Description of the task = Your answer should hold only the line containing "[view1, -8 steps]" and each line that follows it in the listing, copied exactly.

Source data =
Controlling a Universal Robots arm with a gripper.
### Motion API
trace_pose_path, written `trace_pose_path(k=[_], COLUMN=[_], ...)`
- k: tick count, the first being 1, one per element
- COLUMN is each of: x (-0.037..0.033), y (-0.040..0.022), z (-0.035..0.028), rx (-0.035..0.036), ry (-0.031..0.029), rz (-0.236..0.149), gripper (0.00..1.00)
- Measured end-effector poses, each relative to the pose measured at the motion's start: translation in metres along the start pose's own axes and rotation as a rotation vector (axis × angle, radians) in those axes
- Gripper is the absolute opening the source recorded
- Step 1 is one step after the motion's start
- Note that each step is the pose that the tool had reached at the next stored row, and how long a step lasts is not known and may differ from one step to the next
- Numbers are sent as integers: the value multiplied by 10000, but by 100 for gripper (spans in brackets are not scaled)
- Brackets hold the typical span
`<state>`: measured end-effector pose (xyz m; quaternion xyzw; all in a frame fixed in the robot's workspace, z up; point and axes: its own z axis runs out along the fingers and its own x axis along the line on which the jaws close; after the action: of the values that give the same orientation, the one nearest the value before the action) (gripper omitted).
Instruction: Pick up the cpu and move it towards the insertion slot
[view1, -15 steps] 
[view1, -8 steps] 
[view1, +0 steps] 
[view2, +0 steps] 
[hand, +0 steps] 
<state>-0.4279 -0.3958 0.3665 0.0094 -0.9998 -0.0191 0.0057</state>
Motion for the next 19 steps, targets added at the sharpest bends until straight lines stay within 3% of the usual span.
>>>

Task output =
[view1, -8 steps] 
[view1, +0 steps] 
[view2, +0 steps] 
[hand, +0 steps] 
<state>-0.4279 -0.3958 0.3665 0.0094 -0.9998 -0.0191 0.0057</state>
Motion for the next 19 steps, targets added at the sharpest bends until straight lines stay within 3% of the usual span.
>>>

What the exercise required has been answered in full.